In 2005, Nunavut had tied for last place with British Columbia at 19.6 per cent. The national average, the study found then, was 25 per cent.

But while B.C. only reduced its rate by 0.1 per cent in the last 10 years, Nunavut went down 3.8 per cent—now sitting at the lowest proportion in the country with just 15.8 per cent.

This is nearly half that of the highest, New Brunswick, at 31 per cent, which is followed closely by Nova Scotia (29.2 per cent) and Prince Edward Island (29.1 per cent.)

Nunavut had dropped again to last place by 2015 when it comes to the employment rate of couples aged 25 to 54 with older children, between the ages of six and 17.

During those 10 years the proportion went from 35.5 per cent to 27.3 per cent. This rate is followed by B.C. with 30 per cent as the second lowest. The Northwest Territories had the highest rate, with 47.9 per cent.
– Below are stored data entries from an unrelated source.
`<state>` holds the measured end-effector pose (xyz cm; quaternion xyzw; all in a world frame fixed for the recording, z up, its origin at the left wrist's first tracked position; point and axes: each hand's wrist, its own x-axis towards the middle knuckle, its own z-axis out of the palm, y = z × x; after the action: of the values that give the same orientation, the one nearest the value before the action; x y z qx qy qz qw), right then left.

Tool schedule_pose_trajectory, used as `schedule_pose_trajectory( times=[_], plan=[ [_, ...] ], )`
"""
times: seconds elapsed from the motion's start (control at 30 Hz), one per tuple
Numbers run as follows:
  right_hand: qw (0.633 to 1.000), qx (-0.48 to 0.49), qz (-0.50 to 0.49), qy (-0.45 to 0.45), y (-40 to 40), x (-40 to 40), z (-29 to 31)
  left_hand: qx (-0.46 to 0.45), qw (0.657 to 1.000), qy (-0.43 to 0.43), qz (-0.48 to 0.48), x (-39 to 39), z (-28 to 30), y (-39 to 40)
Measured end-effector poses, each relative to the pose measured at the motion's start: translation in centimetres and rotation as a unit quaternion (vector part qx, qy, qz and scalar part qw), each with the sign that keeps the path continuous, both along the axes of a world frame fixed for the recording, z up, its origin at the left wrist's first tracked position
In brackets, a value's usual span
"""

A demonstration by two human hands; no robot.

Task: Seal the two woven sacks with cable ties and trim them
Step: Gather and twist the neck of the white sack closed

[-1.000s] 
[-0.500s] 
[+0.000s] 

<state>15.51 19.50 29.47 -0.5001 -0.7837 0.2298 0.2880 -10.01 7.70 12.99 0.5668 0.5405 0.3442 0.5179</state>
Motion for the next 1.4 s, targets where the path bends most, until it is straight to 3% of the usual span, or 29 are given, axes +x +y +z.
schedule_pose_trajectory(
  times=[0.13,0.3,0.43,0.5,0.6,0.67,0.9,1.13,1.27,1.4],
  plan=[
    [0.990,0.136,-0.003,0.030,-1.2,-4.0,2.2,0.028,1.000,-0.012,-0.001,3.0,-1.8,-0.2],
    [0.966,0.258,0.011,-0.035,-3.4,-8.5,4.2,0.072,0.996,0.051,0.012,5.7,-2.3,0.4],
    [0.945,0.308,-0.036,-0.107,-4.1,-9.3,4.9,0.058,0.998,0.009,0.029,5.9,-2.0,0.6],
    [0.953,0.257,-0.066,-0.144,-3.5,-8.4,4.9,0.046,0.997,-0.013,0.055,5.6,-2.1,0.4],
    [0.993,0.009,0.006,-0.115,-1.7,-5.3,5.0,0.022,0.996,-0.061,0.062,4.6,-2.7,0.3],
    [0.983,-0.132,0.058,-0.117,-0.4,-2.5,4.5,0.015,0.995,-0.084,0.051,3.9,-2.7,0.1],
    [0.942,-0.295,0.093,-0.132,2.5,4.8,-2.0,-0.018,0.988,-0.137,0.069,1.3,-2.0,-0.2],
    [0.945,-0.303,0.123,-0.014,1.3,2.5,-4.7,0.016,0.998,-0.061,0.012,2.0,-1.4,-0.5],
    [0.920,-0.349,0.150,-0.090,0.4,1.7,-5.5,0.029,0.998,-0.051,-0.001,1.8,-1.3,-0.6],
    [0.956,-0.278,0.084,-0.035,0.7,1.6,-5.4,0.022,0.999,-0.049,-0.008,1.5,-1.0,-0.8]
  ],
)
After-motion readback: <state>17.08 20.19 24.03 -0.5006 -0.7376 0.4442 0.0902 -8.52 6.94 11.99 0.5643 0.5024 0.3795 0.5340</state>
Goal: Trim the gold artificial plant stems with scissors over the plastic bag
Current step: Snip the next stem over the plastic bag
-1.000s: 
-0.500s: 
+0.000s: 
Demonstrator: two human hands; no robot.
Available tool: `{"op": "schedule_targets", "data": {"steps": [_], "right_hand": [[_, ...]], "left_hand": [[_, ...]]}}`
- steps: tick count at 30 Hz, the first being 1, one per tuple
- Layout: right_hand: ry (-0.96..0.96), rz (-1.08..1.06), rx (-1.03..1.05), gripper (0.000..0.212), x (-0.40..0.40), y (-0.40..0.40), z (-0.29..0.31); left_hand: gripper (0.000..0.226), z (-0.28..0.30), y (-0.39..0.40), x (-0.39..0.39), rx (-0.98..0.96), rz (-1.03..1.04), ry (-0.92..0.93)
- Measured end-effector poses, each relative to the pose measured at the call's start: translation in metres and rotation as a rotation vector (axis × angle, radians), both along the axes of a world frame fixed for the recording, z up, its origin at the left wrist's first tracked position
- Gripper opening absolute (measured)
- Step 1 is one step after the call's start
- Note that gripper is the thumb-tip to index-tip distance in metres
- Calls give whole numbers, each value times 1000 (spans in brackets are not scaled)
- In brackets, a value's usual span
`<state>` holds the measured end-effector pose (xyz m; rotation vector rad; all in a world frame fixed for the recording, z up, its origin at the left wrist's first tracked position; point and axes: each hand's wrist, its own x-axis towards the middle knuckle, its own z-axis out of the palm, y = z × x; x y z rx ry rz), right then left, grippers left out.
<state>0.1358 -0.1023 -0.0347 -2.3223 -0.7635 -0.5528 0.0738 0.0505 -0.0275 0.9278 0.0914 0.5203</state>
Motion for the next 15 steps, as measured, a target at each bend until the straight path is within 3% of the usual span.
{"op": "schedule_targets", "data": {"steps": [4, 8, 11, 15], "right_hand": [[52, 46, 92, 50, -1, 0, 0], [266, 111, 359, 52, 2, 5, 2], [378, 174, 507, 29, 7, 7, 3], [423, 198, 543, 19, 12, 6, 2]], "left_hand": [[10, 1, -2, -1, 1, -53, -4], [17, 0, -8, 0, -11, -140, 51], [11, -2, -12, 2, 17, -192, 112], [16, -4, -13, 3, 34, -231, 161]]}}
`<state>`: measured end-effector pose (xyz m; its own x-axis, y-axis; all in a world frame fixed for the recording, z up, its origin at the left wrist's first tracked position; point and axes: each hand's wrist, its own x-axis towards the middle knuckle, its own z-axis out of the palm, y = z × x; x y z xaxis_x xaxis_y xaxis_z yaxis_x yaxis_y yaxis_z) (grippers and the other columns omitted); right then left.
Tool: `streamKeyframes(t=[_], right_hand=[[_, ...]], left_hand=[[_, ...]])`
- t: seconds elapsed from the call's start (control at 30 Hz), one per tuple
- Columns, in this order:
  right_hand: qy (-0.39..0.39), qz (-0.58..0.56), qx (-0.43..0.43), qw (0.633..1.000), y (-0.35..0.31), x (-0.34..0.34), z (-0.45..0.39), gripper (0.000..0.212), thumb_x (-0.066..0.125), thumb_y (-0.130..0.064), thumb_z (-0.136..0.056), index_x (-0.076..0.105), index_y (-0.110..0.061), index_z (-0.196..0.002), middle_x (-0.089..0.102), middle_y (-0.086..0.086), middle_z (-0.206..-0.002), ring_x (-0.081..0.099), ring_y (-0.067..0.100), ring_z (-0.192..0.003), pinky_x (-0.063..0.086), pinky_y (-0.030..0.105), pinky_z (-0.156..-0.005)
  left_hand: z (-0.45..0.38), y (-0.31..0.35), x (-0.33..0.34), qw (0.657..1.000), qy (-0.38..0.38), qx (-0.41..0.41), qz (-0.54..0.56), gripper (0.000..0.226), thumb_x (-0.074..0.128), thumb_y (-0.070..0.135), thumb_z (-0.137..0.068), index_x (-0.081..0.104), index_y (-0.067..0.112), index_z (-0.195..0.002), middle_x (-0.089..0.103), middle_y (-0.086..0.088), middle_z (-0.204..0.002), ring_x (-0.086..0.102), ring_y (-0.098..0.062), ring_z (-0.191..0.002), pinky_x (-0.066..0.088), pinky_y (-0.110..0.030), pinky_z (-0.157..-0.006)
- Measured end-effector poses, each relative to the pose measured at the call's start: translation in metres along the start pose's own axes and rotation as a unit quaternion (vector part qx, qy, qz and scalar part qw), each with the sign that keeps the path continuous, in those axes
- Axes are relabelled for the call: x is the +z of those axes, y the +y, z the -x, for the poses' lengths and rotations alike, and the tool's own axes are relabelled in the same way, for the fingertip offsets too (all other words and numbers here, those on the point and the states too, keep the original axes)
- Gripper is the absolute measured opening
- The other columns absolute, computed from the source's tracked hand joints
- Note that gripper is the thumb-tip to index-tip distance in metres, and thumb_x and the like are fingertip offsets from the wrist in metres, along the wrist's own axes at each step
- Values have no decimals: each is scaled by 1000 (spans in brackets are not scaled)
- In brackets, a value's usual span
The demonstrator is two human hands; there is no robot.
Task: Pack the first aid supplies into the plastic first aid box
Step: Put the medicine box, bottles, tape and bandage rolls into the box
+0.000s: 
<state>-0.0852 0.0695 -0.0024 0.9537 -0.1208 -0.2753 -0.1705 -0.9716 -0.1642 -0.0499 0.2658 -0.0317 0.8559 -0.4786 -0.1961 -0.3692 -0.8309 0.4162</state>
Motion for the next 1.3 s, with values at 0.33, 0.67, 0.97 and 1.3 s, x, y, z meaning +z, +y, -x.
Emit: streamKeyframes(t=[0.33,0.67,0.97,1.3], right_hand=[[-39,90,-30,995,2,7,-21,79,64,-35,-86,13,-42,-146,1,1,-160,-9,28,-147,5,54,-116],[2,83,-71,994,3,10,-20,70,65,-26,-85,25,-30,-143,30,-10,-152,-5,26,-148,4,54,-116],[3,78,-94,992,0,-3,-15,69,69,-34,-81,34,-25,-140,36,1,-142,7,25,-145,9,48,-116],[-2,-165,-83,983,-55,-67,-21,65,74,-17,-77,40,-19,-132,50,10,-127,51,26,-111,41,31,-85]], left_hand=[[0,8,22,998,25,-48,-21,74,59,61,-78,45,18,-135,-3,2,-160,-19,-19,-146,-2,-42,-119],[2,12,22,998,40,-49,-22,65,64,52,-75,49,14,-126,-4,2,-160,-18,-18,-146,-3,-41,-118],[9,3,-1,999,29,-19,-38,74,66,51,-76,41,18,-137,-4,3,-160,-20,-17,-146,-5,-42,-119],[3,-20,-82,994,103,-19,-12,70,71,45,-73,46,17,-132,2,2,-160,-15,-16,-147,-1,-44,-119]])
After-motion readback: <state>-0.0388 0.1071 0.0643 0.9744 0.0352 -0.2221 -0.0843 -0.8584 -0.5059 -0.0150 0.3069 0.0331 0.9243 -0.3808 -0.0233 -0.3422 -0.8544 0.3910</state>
Factors like the price of child care, labour market conditions, demographics and the gender distribution of household work may influence the employment patterns of couples who have children, the study said.

Post-secondary education also seems to play a role in these numbers. The analysis found that work activity declined for Canadian couples with children where both partners had at most a high school diploma.

Another group that is seeing lower employment numbers is single mothers.

The work activity of single parents in Canada declined over the past decade, according to the analysis.

Among single mothers with a child under six, one-third reported no employment in 2015, compared with less than 30 per cent back in 2005.